ASSIGNED TASK: The answer is one number. Say how many lines in the entries below include the word "target".

Extracted records:
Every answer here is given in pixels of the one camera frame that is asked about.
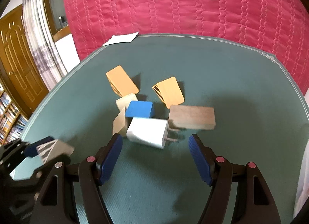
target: metal prong
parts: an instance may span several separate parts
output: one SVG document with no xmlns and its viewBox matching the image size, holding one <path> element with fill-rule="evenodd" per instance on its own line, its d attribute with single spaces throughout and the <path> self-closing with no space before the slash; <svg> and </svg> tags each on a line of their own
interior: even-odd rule
<svg viewBox="0 0 309 224">
<path fill-rule="evenodd" d="M 168 130 L 169 131 L 174 131 L 174 132 L 179 132 L 180 131 L 180 129 L 174 129 L 174 128 L 169 128 Z"/>
<path fill-rule="evenodd" d="M 166 140 L 173 141 L 173 142 L 177 142 L 178 141 L 178 139 L 172 139 L 172 138 L 166 138 Z"/>
</svg>

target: bookshelf
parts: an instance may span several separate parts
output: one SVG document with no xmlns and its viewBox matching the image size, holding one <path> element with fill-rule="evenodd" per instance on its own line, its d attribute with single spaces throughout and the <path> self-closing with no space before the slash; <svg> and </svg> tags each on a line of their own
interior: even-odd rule
<svg viewBox="0 0 309 224">
<path fill-rule="evenodd" d="M 18 139 L 27 119 L 0 84 L 0 145 Z"/>
</svg>

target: quilted bedspread
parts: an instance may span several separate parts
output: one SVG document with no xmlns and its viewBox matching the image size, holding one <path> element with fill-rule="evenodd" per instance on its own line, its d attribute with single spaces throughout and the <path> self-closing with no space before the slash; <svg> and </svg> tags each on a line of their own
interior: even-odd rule
<svg viewBox="0 0 309 224">
<path fill-rule="evenodd" d="M 82 60 L 112 35 L 184 33 L 271 52 L 305 93 L 309 15 L 300 0 L 64 0 Z"/>
</svg>

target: wooden block
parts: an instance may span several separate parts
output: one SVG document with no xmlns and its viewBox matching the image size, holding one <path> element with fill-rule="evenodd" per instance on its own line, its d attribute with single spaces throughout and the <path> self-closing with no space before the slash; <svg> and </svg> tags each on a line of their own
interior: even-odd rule
<svg viewBox="0 0 309 224">
<path fill-rule="evenodd" d="M 163 149 L 167 138 L 168 121 L 134 117 L 127 138 L 136 143 Z"/>
<path fill-rule="evenodd" d="M 73 151 L 74 147 L 58 139 L 37 146 L 37 152 L 43 164 L 61 154 L 70 156 Z"/>
<path fill-rule="evenodd" d="M 113 122 L 113 135 L 120 134 L 122 137 L 125 137 L 128 130 L 128 121 L 126 119 L 126 108 L 124 107 Z"/>
<path fill-rule="evenodd" d="M 213 107 L 172 105 L 168 116 L 171 128 L 212 130 L 216 125 Z"/>
<path fill-rule="evenodd" d="M 108 71 L 106 76 L 113 91 L 120 97 L 124 97 L 130 93 L 136 94 L 139 92 L 139 89 L 121 66 L 116 66 L 114 69 Z"/>
<path fill-rule="evenodd" d="M 137 101 L 137 97 L 134 93 L 130 93 L 120 99 L 116 100 L 116 105 L 119 109 L 119 111 L 121 111 L 124 107 L 126 109 L 128 109 L 128 106 L 130 104 L 131 101 Z"/>
<path fill-rule="evenodd" d="M 168 109 L 171 105 L 179 105 L 184 102 L 183 95 L 175 77 L 171 77 L 155 84 L 152 89 L 161 101 L 165 103 Z"/>
<path fill-rule="evenodd" d="M 126 111 L 127 118 L 151 118 L 155 110 L 151 101 L 131 101 Z"/>
</svg>

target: blue gripper pad
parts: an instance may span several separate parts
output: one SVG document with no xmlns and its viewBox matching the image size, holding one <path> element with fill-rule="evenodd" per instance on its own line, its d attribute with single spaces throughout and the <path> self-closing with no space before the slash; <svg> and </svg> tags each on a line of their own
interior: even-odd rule
<svg viewBox="0 0 309 224">
<path fill-rule="evenodd" d="M 151 118 L 155 110 L 151 101 L 131 101 L 126 111 L 127 118 Z"/>
<path fill-rule="evenodd" d="M 26 157 L 31 157 L 31 158 L 37 156 L 37 155 L 38 155 L 37 146 L 42 145 L 42 144 L 45 144 L 45 143 L 50 142 L 50 141 L 53 141 L 53 140 L 54 140 L 53 137 L 48 136 L 48 137 L 46 137 L 46 138 L 44 138 L 44 139 L 41 139 L 41 140 L 39 140 L 39 141 L 37 141 L 37 142 L 34 142 L 34 143 L 28 145 L 28 146 L 25 148 L 25 150 L 24 150 L 24 155 L 25 155 Z"/>
<path fill-rule="evenodd" d="M 109 153 L 107 154 L 105 160 L 101 164 L 101 175 L 98 179 L 100 185 L 108 181 L 112 175 L 117 159 L 120 155 L 122 149 L 122 137 L 121 135 L 115 140 L 115 143 L 111 147 Z"/>
<path fill-rule="evenodd" d="M 202 180 L 210 186 L 213 182 L 211 168 L 192 135 L 189 137 L 189 150 Z"/>
</svg>

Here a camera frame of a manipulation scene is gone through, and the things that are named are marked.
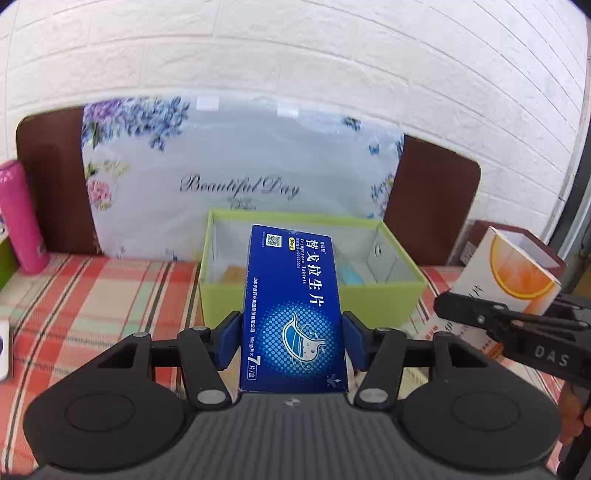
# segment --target paper box
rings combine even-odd
[[[504,223],[477,220],[470,230],[470,235],[468,236],[466,245],[460,255],[460,262],[464,265],[468,264],[489,227],[496,228],[513,244],[527,252],[527,254],[535,259],[540,266],[548,270],[556,278],[560,279],[566,269],[566,263],[564,260],[556,255],[548,245],[537,238],[529,230],[517,226],[505,225]]]
[[[247,270],[241,390],[346,391],[330,237],[255,225]]]
[[[536,257],[513,243],[510,234],[490,227],[451,292],[498,301],[515,312],[541,315],[559,293],[560,282]],[[501,353],[501,346],[484,330],[443,320],[436,314],[416,338],[430,340],[441,330],[462,337],[489,356]]]
[[[427,285],[381,220],[212,210],[199,272],[200,301],[208,327],[243,308],[248,242],[256,223],[331,237],[341,310],[352,311],[368,327],[402,325]]]

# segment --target plaid bed sheet
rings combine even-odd
[[[411,315],[416,330],[433,314],[433,301],[458,278],[460,267],[424,267],[429,288]],[[12,376],[0,384],[0,472],[30,473],[36,467],[22,432],[29,403],[57,381],[133,332],[156,340],[175,338],[202,325],[198,305],[199,265],[129,261],[54,254],[35,277],[20,273],[0,291],[0,319],[9,319],[13,336]],[[561,382],[523,365],[504,364],[553,399]],[[237,382],[236,359],[222,375]],[[176,368],[156,370],[156,380],[182,391]],[[548,463],[556,469],[557,451]]]

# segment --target green storage box
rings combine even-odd
[[[339,282],[341,310],[352,311],[368,327],[401,326],[427,285],[421,271],[381,220],[211,210],[199,272],[203,320],[210,328],[231,311],[243,309],[244,278],[236,272],[245,273],[255,223],[330,236],[338,250],[337,265],[352,268],[364,282]]]
[[[2,289],[18,270],[19,265],[8,239],[6,227],[2,222],[0,222],[0,231],[0,289]]]

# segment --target pink water bottle
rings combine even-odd
[[[16,160],[0,165],[0,211],[22,271],[39,273],[49,263],[49,254],[29,197],[25,170]]]

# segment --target qr code
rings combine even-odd
[[[281,235],[267,234],[267,246],[268,247],[281,247]]]

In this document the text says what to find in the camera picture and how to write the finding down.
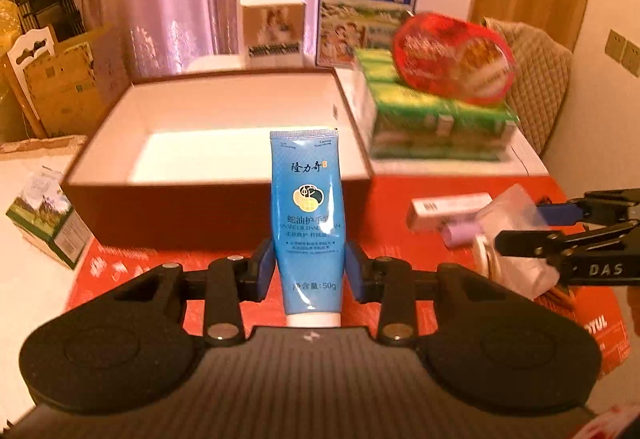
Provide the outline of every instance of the red tablecloth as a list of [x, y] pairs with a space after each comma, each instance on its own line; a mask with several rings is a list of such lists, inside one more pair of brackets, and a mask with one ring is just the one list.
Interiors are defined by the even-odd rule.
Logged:
[[[406, 227], [406, 214], [411, 199], [487, 192], [496, 197], [515, 183], [521, 184], [533, 200], [549, 197], [553, 202], [566, 200], [561, 189], [550, 177], [394, 177], [377, 176], [373, 179], [366, 208], [366, 221], [358, 242], [370, 257], [389, 255], [410, 262], [414, 269], [434, 271], [441, 262], [458, 262], [474, 268], [469, 249], [450, 251], [435, 232], [411, 233]], [[187, 271], [204, 269], [212, 259], [232, 253], [250, 255], [250, 250], [229, 249], [225, 252], [185, 253], [154, 250], [121, 250], [93, 242], [76, 283], [68, 299], [68, 308], [76, 307], [101, 293], [112, 289], [143, 271], [162, 262], [179, 262]], [[581, 288], [575, 291], [575, 313], [556, 307], [542, 298], [540, 303], [559, 311], [592, 330], [604, 355], [603, 372], [609, 372], [628, 356], [629, 345], [622, 323], [620, 308], [611, 289]], [[418, 324], [420, 333], [431, 333], [437, 328], [431, 302], [419, 302]], [[203, 302], [188, 304], [184, 327], [192, 334], [202, 333]], [[348, 284], [342, 305], [342, 324], [367, 325], [375, 332], [379, 304], [360, 305], [355, 302]], [[267, 298], [260, 304], [242, 303], [242, 317], [246, 332], [256, 325], [284, 325], [280, 278], [271, 281]]]

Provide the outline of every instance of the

REPLY: 10